A work machine cooling device according to the present invention is disposed in an engine room at the rear of a cab and is provided with a cooling fan that sucks air into the engine room, and is installed in the engine room in the front-rear direction of the fuselage. A heat exchanger that cools a predetermined cooling medium by replacement, and the heat exchanger is provided such that a height of a portion located at a rear of at least a predetermined position away from the cab is lowered. .
The upper part of the engine compartment is covered with a cover, and the heat exchanger is provided so that the height of the part located at the rear of at least a predetermined position away from the cab is lowered, and according to the height of this heat exchanger, A cover may be formed so as not to obstruct the rear view from the cab.
A plurality of heat exchanger units may be connected to the engine room in the longitudinal direction of the fuselage. In this case, at least the height of the heat exchanger unit located at the rearmost part is made lower than the height of the other heat exchanger units, or at least the height of the part located behind the predetermined position is gradually increased from the front to the rear of the fuselage. It is preferable to incline the upper end surface so as to be lower.
A plurality of heat exchanger units may be juxtaposed in the engine room over the width of the fuselage. In this case, it is preferable to incline the upper end surface so that the height gradually decreases from the front to the rear of the aircraft.
A counterweight may be provided at the rear end of the machine body of the work machine so that the height of the rear end of the heat exchanger is at least higher than the counterweight. The driver's cab and the engine compartment can also be provided on a revolving body that can be revolved.

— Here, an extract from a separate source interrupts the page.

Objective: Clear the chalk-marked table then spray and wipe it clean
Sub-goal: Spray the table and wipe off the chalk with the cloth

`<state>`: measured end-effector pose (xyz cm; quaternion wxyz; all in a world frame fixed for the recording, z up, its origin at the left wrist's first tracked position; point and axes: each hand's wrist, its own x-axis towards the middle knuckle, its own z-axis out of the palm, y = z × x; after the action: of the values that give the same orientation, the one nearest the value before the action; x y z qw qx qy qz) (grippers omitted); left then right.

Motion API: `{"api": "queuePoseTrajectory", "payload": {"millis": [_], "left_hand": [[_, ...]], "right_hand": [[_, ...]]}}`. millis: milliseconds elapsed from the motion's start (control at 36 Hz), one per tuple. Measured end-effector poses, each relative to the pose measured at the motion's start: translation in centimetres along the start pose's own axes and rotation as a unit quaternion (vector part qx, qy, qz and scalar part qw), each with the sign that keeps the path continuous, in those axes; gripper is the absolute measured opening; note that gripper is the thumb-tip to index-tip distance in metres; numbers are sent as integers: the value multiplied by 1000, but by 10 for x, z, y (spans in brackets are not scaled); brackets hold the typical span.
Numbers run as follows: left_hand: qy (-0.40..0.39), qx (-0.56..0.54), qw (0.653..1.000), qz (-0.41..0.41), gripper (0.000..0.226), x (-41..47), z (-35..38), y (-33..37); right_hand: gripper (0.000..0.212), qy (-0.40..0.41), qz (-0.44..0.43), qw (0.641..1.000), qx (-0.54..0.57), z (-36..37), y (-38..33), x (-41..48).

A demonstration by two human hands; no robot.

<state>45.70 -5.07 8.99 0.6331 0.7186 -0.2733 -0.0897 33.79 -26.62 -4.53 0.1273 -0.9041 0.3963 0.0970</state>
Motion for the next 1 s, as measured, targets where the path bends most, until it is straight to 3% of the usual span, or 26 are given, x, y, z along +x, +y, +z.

  According to the present invention, the heat exchanger is erected in the engine room behind the cab, and the height of the portion located at least behind the predetermined position away from the cab of the heat exchanger is lowered. Therefore, the rear view can be improved efficiently.

-First embodiment-
Hereinafter, a first embodiment of a cooling device according to the present invention will be described with reference to FIGS.
FIG. 1 is an external side view of a hydraulic excavator having a cooling device according to the first embodiment, and FIG. 2 is a top view. The hydraulic excavator includes a traveling body 1, a revolving body 2 that is turnably mounted on the traveling body 1, and a work device 3 that is rotatably supported by a front portion of the revolving body 2. An operator cab 4, an engine compartment 7, and a counterweight 5 are mounted on the lower frame 8 at the bottom of the revolving structure 2. The cab 4 is arranged on the side of the working device 3, the engine compartment 7 is arranged behind the cab 4, and the counterweight 5 is arranged behind the engine compartment 7, that is, at the rear end of the revolving unit 2. . The engine room 7 is surrounded by a building cover 7a, and an openable engine room cover 6 is attached to the upper part. The engine compartment cover 6 is for opening the engine compartment 7 when inspecting or cleaning parts in the engine compartment 7.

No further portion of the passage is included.